Le ministère français des Affaires étrangères l’a également convoqué en 2020 lors de la première épidémie de Covid-19 sur une article publié sur le site Web de l’ambassade de Chine suggérant que la France laissait mourir des résidents de maisons de retraite.

Les experts se demandent cependant s’il n’est pas allé trop loin cette fois. Cette année, un autre « guerrier loup » de premier plan, l’ancien porte-parole du ministère des Affaires étrangères Zhao Lijian, a été transféré dans un département obscur. Il n’y avait aucune explication officielle pour le déménagement.

Mais certains analystes ont déclaré que, malgré la controverse, le soutien au diplomate en Chine pourrait rester fort.

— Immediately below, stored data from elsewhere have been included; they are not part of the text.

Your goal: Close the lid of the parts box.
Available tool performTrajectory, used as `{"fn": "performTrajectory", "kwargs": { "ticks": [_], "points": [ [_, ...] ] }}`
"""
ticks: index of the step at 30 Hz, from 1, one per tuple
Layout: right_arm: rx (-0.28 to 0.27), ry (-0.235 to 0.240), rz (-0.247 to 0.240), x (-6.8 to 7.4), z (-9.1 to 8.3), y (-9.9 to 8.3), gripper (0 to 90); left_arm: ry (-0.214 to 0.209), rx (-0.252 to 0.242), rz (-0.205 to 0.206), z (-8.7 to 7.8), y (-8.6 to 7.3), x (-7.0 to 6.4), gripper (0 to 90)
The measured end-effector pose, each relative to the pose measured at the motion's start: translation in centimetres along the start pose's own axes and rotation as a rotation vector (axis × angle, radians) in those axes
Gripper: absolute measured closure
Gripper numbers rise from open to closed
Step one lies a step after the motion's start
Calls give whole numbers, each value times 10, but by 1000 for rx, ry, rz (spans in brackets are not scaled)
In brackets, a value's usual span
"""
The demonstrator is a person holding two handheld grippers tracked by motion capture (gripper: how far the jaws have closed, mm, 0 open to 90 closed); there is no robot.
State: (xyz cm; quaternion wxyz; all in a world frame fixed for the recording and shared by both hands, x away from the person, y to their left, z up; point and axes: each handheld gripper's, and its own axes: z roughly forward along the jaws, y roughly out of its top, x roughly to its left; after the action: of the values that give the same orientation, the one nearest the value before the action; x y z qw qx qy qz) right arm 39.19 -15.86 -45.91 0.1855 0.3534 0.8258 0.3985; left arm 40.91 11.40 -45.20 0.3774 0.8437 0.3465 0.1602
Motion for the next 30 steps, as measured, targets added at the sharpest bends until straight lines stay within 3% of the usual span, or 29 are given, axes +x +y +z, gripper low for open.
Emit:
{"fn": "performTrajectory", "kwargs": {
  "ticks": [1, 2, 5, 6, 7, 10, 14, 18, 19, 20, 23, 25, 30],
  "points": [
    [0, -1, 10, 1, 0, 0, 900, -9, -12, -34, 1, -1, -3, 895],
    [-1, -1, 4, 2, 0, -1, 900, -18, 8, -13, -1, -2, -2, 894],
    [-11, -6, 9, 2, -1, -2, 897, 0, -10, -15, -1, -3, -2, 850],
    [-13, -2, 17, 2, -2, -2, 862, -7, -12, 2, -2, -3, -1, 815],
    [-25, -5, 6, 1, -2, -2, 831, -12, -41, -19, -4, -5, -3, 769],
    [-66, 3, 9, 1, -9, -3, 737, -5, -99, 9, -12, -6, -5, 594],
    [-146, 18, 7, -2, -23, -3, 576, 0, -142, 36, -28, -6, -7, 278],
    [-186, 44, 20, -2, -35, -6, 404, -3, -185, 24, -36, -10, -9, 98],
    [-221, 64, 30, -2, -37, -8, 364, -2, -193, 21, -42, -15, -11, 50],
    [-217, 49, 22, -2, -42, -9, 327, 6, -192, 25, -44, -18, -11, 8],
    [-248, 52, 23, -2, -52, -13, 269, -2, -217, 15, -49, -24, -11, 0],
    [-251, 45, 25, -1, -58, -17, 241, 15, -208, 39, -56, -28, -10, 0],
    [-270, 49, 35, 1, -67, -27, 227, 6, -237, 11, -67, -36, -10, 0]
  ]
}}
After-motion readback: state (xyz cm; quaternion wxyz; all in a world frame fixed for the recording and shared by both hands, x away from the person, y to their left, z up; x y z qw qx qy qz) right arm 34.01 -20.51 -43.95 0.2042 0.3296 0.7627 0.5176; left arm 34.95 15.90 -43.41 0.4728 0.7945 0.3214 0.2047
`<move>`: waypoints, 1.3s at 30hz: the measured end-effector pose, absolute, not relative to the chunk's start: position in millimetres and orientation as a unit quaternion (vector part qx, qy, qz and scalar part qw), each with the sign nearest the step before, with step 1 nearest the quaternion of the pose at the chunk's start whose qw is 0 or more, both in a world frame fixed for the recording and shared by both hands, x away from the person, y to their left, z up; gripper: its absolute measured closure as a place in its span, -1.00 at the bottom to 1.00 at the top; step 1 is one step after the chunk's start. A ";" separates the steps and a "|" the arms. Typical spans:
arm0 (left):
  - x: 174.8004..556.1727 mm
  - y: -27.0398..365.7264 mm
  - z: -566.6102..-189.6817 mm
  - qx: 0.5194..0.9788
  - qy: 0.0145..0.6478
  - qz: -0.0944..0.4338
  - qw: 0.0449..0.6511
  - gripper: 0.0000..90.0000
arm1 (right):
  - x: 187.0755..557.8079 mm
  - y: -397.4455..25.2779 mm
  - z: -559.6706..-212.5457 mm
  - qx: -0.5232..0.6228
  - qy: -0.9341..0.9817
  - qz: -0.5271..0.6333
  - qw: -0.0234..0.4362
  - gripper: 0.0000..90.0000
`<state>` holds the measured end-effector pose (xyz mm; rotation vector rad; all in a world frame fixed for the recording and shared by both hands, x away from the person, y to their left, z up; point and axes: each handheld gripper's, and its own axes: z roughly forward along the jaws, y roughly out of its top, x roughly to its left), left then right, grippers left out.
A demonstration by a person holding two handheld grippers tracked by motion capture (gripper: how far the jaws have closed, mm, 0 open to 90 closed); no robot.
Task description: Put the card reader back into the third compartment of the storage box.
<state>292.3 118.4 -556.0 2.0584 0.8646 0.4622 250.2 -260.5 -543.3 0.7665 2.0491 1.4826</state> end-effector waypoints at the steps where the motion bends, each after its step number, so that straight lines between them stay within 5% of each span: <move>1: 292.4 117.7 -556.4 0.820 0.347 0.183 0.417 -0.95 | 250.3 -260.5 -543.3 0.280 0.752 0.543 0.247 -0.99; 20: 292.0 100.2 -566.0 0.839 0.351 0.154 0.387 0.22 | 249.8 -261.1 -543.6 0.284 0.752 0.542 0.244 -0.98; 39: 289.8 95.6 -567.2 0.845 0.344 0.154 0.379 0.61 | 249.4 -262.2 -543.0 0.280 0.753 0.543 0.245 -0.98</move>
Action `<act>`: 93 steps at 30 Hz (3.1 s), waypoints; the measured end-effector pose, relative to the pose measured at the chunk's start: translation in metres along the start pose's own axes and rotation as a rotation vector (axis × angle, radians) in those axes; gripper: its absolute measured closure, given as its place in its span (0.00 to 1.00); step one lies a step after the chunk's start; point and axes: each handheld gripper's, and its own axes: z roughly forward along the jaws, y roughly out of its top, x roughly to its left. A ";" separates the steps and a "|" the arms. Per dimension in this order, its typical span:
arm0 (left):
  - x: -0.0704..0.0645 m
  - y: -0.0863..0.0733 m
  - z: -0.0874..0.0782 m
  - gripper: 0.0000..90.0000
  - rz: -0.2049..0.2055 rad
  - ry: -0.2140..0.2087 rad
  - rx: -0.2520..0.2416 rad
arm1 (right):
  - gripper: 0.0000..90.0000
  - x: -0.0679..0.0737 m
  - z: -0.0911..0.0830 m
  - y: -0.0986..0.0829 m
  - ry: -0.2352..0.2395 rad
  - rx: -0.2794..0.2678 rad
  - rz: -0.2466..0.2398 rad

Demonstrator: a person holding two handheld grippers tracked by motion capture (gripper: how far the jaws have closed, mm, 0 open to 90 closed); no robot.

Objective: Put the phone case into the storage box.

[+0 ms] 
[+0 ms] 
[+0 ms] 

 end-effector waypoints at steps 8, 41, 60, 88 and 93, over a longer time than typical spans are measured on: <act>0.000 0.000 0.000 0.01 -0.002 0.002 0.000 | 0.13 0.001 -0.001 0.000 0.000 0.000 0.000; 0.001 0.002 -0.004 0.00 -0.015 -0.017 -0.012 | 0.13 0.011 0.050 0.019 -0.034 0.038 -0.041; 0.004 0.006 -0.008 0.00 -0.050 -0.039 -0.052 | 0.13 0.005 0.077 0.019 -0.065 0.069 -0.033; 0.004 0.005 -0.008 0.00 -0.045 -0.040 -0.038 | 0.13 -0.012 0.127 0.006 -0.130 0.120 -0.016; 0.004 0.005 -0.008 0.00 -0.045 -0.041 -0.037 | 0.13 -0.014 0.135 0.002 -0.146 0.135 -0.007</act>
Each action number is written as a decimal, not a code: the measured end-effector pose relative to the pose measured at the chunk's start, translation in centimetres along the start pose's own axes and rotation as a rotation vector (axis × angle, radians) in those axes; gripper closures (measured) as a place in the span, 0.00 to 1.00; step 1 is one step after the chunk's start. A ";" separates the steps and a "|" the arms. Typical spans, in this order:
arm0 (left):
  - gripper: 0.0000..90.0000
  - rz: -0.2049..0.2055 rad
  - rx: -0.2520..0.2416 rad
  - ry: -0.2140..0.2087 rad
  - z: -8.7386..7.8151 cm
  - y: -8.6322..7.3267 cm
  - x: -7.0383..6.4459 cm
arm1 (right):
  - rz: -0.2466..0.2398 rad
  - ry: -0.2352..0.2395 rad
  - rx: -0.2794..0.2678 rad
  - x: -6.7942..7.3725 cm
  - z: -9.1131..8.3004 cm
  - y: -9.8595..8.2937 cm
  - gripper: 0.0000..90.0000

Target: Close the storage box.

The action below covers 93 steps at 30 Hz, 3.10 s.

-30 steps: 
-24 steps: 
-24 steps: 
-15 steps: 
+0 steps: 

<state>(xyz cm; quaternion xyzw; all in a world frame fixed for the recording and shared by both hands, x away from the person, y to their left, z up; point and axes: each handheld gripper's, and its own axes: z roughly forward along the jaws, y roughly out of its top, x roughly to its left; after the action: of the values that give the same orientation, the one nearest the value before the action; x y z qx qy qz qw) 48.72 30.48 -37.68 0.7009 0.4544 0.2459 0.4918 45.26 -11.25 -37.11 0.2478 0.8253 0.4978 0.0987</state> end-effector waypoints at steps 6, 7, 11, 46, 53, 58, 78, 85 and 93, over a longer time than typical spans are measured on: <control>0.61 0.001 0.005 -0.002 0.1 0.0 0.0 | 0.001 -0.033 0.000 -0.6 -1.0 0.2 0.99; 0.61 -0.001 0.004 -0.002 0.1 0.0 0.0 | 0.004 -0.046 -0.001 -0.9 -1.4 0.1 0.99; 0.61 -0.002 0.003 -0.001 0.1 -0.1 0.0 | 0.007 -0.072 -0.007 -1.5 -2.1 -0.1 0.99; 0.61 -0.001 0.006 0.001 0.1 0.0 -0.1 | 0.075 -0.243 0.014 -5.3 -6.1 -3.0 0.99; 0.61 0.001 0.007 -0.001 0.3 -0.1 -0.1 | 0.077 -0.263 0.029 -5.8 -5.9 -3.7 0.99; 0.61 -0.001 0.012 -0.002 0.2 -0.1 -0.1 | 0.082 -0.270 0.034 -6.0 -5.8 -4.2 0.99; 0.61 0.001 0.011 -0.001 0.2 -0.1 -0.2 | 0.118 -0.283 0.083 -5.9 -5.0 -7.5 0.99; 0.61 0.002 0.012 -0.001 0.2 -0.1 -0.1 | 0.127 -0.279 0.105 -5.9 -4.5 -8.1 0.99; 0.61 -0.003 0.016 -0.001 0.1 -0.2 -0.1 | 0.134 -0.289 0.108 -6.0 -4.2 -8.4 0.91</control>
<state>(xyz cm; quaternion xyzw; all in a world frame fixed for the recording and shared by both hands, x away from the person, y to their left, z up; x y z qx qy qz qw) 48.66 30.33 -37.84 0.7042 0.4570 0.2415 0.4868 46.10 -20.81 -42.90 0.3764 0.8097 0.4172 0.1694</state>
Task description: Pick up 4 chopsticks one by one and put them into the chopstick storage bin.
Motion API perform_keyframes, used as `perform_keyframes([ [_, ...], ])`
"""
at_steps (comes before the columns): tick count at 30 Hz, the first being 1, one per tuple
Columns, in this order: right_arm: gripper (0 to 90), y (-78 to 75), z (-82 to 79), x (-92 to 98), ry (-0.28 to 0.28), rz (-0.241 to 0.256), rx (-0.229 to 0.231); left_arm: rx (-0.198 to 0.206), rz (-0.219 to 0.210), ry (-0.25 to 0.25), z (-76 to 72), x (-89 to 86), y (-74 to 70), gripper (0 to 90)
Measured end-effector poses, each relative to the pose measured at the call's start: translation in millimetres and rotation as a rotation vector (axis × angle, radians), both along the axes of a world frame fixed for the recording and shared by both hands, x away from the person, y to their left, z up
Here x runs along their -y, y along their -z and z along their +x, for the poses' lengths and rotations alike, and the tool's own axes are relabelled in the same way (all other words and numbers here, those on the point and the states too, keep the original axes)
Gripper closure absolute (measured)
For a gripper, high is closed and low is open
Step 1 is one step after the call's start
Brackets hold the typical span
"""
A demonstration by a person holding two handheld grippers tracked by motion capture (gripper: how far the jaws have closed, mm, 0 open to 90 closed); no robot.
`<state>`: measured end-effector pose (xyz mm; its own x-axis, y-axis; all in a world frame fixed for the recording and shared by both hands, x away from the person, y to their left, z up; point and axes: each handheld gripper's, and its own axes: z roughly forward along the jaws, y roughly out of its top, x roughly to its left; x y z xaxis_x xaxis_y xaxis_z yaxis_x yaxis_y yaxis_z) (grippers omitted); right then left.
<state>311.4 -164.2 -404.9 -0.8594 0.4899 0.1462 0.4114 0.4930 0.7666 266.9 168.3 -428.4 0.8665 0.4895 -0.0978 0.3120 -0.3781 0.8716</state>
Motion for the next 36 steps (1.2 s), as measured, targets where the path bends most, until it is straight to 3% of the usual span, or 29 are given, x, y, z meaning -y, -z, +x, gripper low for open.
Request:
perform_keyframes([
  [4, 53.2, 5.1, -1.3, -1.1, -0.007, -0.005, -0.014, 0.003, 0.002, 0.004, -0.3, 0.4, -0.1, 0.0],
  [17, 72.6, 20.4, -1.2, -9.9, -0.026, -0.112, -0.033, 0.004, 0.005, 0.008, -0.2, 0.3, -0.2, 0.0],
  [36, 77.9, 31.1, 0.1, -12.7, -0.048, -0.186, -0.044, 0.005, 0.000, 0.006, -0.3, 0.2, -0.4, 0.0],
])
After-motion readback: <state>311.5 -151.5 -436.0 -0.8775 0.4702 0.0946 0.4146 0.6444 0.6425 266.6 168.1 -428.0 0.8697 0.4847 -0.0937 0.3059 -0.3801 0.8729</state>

Le sous-texte de ses commentaires remettant en question la souveraineté des anciens pays soviétiques, dont les pays baltes, était les préoccupations de la Chine concernant Taïwan, a déclaré Drew Thompson, expert chinois à la Lee Kuan Yew School of Public Policy de l’Université nationale de Singapour.

Les remarques de Lu sur les anciens États soviétiques ont suivi un débat houleux avec l’animateur de télévision sur le droit de Taiwan à l’autodétermination. Les dirigeants de l’UE ont averti Pékin de ne pas utiliser la force militaire contre Taïwan, sur lequel la Chine revendique sa souveraineté. La Lituanie a également accusé la Chine de coercition économique après que Vilnius ait autorisé Taipei à y ouvrir un bureau de représentation.

« Le sous-entendu de ses remarques soulignait que Taiwan manquait également de souveraineté et de légitimité en vertu du droit international », a déclaré Thompson.

« Il défendait intentionnellement la politique gouvernementale et le parti. Son approche, bien que nationaliste, était toujours impeccable du point de vue de Pékin, il ne pourrait donc en subir aucune conséquence.

Parmi ceux qui ont exprimé leur soutien à Lu se trouvait Hu Xijin, ancien rédacteur en chef du tabloïd nationaliste chinois The Global Times et fervent partisan d’une Chine plus affirmée.

Il a déclaré que l’étiquetage de Lu par les médias occidentaux comme un « guerrier loup » était « offensant ». Après tout, a dit Hu, les manières de Lu pendant l’entretien avaient été « très polies ».